A computer can take in data and give out information or new data. It can record light, heat, colour, and can detect taste. It could become so sophisticated that it might even look a human and have thoughts, ideas, emotions, be emphatic, but it would still not be conscious, says Roger Penrose. It would be just inputting data and implementing actions but be completely unaware of what it is doing. It would not be alive.
Roger Penrose had fierce debates with proponents of AI about this and I think he was right. And since reading Tim's article on -
Tam Hunt — Could consciousness all come down to the way things vibrate?
- I think Roger Penrose is even more right. Consciousness is written into the fabric of our universe and the simplest of creatures didn't suddenly reach a point in evolution where they became consciousness, but they were accumulating more consciousness all the time as they evolved.

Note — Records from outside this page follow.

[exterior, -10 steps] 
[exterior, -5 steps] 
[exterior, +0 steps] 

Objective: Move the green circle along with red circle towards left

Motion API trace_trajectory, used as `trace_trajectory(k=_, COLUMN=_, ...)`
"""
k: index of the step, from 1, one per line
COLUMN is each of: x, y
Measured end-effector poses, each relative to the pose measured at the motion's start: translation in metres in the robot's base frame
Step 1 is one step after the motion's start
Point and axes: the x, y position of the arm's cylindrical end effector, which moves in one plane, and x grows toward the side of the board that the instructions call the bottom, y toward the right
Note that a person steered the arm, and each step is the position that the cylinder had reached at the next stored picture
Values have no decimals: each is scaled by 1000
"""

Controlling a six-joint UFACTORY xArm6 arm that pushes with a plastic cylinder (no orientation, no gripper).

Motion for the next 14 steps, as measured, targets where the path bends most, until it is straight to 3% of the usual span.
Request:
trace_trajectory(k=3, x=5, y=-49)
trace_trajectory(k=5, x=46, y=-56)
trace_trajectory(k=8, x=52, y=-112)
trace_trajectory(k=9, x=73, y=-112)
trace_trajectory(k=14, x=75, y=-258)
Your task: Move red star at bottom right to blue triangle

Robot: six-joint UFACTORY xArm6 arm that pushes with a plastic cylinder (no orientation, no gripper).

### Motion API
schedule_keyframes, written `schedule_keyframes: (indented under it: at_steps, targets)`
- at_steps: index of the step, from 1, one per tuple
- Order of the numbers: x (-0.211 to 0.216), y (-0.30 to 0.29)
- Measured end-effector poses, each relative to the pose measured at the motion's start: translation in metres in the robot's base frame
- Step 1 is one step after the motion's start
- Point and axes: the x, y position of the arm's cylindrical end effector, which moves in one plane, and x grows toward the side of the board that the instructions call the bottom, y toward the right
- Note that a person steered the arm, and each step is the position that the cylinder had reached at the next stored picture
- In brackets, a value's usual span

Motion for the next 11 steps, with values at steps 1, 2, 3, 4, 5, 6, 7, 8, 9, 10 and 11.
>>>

Now we might be able to build a machine that is far more intelligent than an ant, but the ant would be conscious and the machine would be just a machine. Roger Penrose describes it like this, imagine you have a man in a room and you put slips of paper through a letter box with binary written code on and he reads the code and then pushes the right buttons or levers to initiate action, but the man has no idea what the code means or what his actions are actually doing. Now replace the man with a robot and it is now a pure machine without any consciousness at all. It doesn't matter how intelligent or sophisticated you make the machine, or even a humanoid, it will not have consciousness. And if Tam Hunt is right, and I think he is into something, we now know why.

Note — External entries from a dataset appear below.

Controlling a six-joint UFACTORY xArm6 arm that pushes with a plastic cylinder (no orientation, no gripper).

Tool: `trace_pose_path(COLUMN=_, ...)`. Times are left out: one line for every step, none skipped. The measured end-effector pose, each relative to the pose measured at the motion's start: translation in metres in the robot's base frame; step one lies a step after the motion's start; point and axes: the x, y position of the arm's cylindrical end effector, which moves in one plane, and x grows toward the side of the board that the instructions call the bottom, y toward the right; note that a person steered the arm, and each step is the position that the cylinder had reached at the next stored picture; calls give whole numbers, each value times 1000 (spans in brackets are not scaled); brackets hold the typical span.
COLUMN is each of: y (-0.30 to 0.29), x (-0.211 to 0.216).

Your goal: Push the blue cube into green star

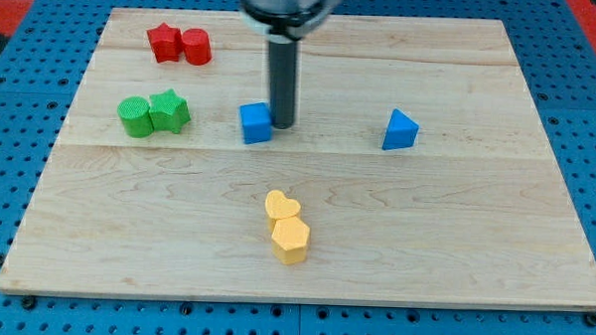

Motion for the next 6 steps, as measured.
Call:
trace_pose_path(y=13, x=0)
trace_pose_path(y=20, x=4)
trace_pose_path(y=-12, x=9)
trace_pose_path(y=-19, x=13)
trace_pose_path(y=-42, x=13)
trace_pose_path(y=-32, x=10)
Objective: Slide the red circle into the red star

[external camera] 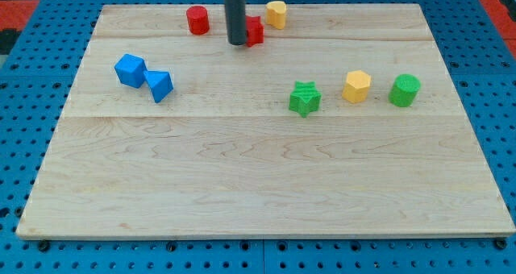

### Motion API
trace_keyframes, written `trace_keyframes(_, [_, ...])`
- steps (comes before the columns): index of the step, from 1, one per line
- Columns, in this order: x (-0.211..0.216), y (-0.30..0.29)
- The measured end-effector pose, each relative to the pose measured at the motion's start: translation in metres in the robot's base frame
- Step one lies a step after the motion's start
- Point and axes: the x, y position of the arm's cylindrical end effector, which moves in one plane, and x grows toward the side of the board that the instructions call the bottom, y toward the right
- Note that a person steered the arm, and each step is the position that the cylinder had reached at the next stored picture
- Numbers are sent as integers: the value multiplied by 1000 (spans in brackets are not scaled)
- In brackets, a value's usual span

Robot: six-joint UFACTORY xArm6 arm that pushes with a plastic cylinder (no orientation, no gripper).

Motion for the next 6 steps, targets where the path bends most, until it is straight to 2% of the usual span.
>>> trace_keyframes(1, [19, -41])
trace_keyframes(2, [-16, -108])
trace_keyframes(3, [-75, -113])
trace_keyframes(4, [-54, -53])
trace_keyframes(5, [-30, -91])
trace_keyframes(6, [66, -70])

As an aside it interesting how in Blade Runner the humanoids were so lifelike and sophisticated that occasionally some of them would become conscious after which they would be considered dangerous as they wanted to free, rather than be slaves, but they were much stronger and intelligent than most people. So they would escape and Harrison Ford was paid to hunt them down and kill them.
The humanoids developed simple emotions, and even love and affection, and you see them awkwardly trying to kiss. Harrison Ford tracked one of them down and almost killed him many times over but in the end the humanoid won, and although badly wounded, he held Harrison Ford from the top a building to drop him to the ground, but he had developed compassion, and so spared his life. To me that was an awesome scene. Turn the other cheek! The humanoids was more sophisticated and advanced than the human.